* [Work item]: Print all of the data exactly.

* [Data provided]:

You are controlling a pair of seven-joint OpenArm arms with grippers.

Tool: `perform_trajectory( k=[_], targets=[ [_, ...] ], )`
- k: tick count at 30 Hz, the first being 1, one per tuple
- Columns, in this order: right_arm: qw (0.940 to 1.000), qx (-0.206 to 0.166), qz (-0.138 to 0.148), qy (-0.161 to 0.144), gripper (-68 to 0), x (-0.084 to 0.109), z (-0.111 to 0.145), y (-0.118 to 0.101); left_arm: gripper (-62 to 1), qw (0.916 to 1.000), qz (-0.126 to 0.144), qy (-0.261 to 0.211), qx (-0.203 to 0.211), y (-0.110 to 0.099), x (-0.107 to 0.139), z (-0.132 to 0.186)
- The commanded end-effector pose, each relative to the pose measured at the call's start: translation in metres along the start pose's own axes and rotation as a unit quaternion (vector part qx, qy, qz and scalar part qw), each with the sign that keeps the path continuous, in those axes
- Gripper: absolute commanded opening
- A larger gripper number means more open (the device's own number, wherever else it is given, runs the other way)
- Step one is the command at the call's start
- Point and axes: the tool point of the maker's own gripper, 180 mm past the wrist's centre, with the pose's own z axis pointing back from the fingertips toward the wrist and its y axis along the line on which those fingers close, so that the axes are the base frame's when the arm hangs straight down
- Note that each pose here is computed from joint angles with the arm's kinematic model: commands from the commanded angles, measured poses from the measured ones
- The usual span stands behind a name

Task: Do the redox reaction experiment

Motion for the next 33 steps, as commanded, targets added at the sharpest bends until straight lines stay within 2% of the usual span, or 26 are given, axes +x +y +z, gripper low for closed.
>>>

* [Output for this task]:
You are controlling a pair of seven-joint OpenArm arms with grippers.

Tool: `perform_trajectory( k=[_], targets=[ [_, ...] ], )`
- k: tick count at 30 Hz, the first being 1, one per tuple
- Columns, in this order: right_arm: qw (0.940 to 1.000), qx (-0.206 to 0.166), qz (-0.138 to 0.148), qy (-0.161 to 0.144), gripper (-68 to 0), x (-0.084 to 0.109), z (-0.111 to 0.145), y (-0.118 to 0.101); left_arm: gripper (-62 to 1), qw (0.916 to 1.000), qz (-0.126 to 0.144), qy (-0.261 to 0.211), qx (-0.203 to 0.211), y (-0.110 to 0.099), x (-0.107 to 0.139), z (-0.132 to 0.186)
- The commanded end-effector pose, each relative to the pose measured at the call's start: translation in metres along the start pose's own axes and rotation as a unit quaternion (vector part qx, qy, qz and scalar part qw), each with the sign that keeps the path continuous, in those axes
- Gripper: absolute commanded opening
- A larger gripper number means more open (the device's own number, wherever else it is given, runs the other way)
- Step one is the command at the call's start
- Point and axes: the tool point of the maker's own gripper, 180 mm past the wrist's centre, with the pose's own z axis pointing back from the fingertips toward the wrist and its y axis along the line on which those fingers close, so that the axes are the base frame's when the arm hangs straight down
- Note that each pose here is computed from joint angles with the arm's kinematic model: commands from the commanded angles, measured poses from the measured ones
- The usual span stands behind a name

Task: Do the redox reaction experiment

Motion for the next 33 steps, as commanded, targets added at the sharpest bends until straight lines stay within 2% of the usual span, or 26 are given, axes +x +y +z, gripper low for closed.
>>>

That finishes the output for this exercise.